WORK INSTRUCTIONS:
What lines in the entries hold the string "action"? List them.

──────

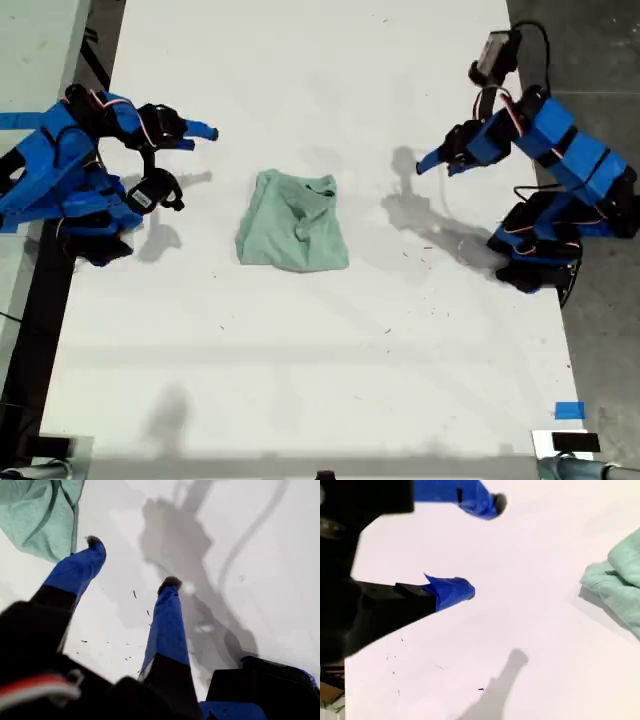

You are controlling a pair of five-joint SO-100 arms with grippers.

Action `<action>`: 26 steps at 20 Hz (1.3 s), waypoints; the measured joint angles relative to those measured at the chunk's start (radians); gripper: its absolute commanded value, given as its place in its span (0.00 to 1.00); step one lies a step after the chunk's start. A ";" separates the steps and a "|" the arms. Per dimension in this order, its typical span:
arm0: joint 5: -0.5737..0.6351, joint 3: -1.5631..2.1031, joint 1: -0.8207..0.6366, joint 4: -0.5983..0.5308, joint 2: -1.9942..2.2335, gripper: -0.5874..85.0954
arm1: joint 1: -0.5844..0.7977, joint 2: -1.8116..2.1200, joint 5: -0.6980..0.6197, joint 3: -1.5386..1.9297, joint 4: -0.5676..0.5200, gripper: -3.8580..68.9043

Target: Fold tshirt

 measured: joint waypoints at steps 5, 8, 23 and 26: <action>-0.167 0.267 0.268 -0.143 0.288 0.01 | -0.195 0.379 0.230 0.414 -0.121 0.17; -0.265 0.433 0.423 -0.207 0.431 0.01 | -0.310 0.719 0.365 0.686 -0.166 0.03; -0.364 0.709 0.577 -0.150 0.836 0.14 | -0.471 1.155 0.451 0.953 -0.181 0.03; -0.364 0.709 0.577 -0.150 0.836 0.15 | -0.479 0.864 0.380 0.776 -0.385 0.03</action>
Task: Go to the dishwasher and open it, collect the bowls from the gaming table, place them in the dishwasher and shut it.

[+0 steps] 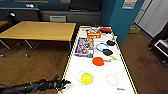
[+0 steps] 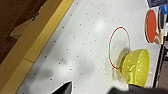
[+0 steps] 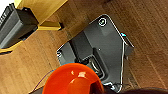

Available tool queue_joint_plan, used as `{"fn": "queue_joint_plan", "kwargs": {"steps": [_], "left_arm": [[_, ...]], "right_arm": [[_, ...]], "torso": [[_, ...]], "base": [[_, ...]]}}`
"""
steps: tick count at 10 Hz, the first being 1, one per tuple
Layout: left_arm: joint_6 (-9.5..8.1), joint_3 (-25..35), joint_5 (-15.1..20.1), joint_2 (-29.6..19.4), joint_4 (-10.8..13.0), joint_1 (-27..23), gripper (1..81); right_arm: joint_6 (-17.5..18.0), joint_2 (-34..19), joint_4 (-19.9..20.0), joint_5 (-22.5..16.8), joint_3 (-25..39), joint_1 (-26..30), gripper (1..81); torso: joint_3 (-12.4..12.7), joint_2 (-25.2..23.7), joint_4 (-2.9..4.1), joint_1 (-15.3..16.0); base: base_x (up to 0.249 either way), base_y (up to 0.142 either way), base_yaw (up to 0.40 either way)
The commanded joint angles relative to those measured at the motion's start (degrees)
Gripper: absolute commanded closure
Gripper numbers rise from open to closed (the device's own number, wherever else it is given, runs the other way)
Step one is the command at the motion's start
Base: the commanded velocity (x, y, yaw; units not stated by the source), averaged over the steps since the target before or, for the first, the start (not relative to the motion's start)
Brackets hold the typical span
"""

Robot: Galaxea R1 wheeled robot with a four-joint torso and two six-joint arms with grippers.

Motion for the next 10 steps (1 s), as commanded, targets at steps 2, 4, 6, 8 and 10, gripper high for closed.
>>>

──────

SOLUTION TO THIS PROBLEM:
Action `<action>`: 26 steps at 20 Hz (1.3 s), waypoints; the measured joint angles relative to those measured at the chunk's start (radians); gripper: its absolute commanded value, given as its place in its span (0.00 to 1.00); step one lies a step after the chunk's start. A ";" separates the steps and a "|" the arms. Per dimension in this order, its typical span:
 measured: joint waypoints at steps 5, 8, 23 and 26: <action>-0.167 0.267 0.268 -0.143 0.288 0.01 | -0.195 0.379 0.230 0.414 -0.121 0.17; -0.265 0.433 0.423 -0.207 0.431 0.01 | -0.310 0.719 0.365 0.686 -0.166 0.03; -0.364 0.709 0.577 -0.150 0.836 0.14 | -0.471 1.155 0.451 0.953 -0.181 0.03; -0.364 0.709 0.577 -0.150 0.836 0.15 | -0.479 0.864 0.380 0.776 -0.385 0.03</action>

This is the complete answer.